Real-World Effectiveness of Nirmatrelvir-Ritonavir in Preventing Coronavirus Disease 2019-Associated Hospitalization: A Population-Based Cohort Study in the Province of Québec, Canada COVID-19関連入院の予防におけるニルマトレルビル・リトナビルの実用的有効性:カナダ・ケベック州における集団ベースコホート研究 Kaboré JL, Laffont B, Diop M, Tardif MR, Turgeon AF, Dumaresq J, Luong ML, Cauchon M, Chapdelaine H, Claveau D, Brosseau M, Haddad E, Benigeri M. Clin Infect Dis. 2025 Oct 29:ciaf145.

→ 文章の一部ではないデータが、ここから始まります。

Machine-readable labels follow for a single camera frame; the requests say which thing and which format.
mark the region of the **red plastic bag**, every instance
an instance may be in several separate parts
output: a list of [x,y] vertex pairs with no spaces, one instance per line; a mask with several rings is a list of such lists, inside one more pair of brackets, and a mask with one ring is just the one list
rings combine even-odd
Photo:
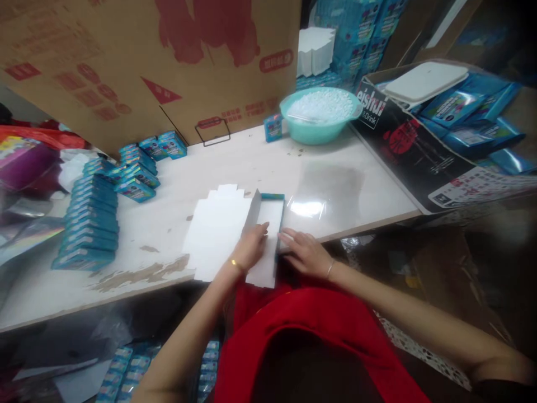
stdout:
[[86,141],[74,133],[44,128],[0,125],[0,142],[10,135],[36,139],[57,150],[86,147]]

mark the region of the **red clothing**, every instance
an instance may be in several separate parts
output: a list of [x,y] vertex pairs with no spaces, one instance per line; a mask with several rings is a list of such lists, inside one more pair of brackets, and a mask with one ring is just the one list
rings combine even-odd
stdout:
[[234,334],[224,344],[216,402],[250,402],[265,350],[278,332],[299,329],[356,355],[387,403],[429,402],[401,365],[375,314],[358,298],[321,287],[274,290],[241,284]]

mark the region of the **bangle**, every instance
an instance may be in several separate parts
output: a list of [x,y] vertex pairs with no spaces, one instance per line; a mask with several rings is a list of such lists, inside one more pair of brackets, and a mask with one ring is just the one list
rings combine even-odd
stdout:
[[326,279],[328,280],[328,276],[330,275],[330,272],[332,271],[332,268],[334,267],[334,263],[336,262],[336,259],[332,259],[332,264],[328,268],[328,271],[326,272]]
[[237,262],[235,259],[229,259],[229,262],[235,266],[237,269],[239,269],[239,271],[244,274],[246,273],[246,270],[244,269],[244,267],[239,263]]

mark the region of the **white table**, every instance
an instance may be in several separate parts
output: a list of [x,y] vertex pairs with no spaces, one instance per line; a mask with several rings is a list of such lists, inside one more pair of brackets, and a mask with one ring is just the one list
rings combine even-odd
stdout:
[[[97,273],[50,270],[61,236],[48,241],[21,268],[0,332],[192,279],[181,245],[197,200],[220,184],[285,194],[284,226],[321,241],[420,214],[350,128],[326,146],[304,146],[290,138],[266,143],[259,126],[221,144],[189,147],[187,157],[157,167],[162,184],[154,199],[138,204],[119,196],[116,260]],[[52,215],[62,217],[68,203],[57,203]]]

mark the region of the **white foam pellets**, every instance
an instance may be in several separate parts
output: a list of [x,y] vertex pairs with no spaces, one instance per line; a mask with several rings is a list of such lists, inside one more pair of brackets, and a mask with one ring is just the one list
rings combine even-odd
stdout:
[[352,112],[349,94],[329,88],[304,95],[293,102],[287,111],[289,115],[321,120],[323,123],[347,119]]

https://pubmed.ncbi.nlm.nih.gov/41160182/
背景: ニルマトレルビル・リトナビルは、オミクロン株出現前のCOVID-19による入院および死亡を減少させることが示されていますが、最新の実世界エビデンスが必要です。本研究は、高リスク外来患者において、本剤がCOVID-19関連入院のリスクを低減するかどうかを評価することを目的としました。

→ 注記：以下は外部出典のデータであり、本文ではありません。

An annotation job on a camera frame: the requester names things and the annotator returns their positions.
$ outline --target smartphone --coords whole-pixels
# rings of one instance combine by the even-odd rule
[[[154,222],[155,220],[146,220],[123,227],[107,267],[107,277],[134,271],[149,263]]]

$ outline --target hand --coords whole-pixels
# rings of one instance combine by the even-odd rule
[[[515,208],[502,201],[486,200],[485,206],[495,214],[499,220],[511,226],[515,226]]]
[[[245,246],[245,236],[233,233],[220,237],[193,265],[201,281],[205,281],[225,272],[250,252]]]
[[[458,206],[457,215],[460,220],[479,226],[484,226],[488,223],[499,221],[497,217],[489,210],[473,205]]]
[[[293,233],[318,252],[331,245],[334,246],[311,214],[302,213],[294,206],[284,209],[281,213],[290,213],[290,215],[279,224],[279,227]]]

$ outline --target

研究デザイン: 2022年3月15日から10月15日(オミクロン期)の間にSARS-CoV-2に感染した外来患者を対象とした、ケベック州の臨床・行政データベースを用いた後ろ向きコホート研究です。傾向スコアマッチングを用いて、ニルマトレルビル・リトナビル治療群と非治療群を比較しました。主要評価項目は、インデックス日から30日以内のCOVID-19関連入院の相対リスク(RR)とし、ポアソン回帰を用いて解析しました。

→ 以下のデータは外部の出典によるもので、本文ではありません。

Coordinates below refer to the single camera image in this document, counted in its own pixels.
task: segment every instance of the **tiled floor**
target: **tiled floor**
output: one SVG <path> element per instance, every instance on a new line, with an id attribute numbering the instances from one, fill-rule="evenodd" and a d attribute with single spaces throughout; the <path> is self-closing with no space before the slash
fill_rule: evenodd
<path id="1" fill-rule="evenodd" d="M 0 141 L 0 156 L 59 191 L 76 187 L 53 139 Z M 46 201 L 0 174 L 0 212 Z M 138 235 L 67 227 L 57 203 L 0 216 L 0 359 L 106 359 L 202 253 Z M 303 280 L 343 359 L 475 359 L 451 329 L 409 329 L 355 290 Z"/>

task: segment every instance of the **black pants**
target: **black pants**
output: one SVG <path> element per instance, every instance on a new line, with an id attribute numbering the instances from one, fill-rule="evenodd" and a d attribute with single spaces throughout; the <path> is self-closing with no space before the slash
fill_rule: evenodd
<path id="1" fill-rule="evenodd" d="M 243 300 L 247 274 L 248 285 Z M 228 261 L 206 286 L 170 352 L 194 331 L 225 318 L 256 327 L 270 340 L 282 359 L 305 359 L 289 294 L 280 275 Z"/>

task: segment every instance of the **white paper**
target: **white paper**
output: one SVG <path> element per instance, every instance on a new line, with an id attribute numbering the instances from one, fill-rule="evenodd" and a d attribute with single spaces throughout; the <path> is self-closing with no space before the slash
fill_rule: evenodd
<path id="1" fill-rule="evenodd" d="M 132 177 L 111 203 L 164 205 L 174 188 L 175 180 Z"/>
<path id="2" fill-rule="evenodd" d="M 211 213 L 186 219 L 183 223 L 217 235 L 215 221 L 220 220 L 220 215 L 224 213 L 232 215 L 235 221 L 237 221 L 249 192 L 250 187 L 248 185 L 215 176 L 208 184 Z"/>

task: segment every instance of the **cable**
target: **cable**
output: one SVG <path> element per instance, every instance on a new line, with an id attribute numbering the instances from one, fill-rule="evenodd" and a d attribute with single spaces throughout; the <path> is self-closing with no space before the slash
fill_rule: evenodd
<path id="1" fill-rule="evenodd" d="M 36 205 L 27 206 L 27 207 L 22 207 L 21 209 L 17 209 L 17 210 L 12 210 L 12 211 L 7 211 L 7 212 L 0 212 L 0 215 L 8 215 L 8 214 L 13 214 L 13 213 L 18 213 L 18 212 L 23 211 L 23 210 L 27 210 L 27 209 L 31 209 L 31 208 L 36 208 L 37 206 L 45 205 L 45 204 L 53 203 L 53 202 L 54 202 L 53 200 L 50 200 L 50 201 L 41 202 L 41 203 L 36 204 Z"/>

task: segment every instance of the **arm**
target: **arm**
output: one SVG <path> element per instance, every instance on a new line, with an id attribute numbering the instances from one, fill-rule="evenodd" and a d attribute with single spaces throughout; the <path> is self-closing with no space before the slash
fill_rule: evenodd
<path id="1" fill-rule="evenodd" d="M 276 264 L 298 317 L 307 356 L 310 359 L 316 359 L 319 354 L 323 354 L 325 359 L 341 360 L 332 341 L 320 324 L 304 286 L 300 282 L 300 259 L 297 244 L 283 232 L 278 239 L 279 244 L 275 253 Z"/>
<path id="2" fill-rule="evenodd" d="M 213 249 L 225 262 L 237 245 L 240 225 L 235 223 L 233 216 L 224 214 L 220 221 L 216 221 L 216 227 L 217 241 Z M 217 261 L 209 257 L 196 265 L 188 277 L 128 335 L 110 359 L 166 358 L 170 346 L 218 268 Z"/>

結果: 合計14,756組の治療群と対照群がマッチングされました。ワクチン接種状況に関わらず、ニルマトレルビル・リトナビル投与は入院リスクの74%減少と関連していました(RR 0.26 [95% CI, 0.23-0.29];NNT 15)。この効果は、初回ワクチン接種が不完全な患者でより顕著でした(RR 0.13;NNT 9)。また、初回ワクチン接種完了者においても、年齢や最終接種からの経過時間に関わらず有益性が認められました(RR 0.28;NNT 17)。サブグループ解析では、重度の免疫不全を有する外来患者において、最終接種からの期間に関わらず入院リスクの有意な低下が示されました(RR 0.28;NNT 7)。

結論: ニルマトレルビル・リトナビルは、ワクチン接種が不完全または完了している高リスク外来患者、および免疫不全患者において、年齢や最終接種からの期間に関わらず、COVID-19関連入院のリスクを低減させます。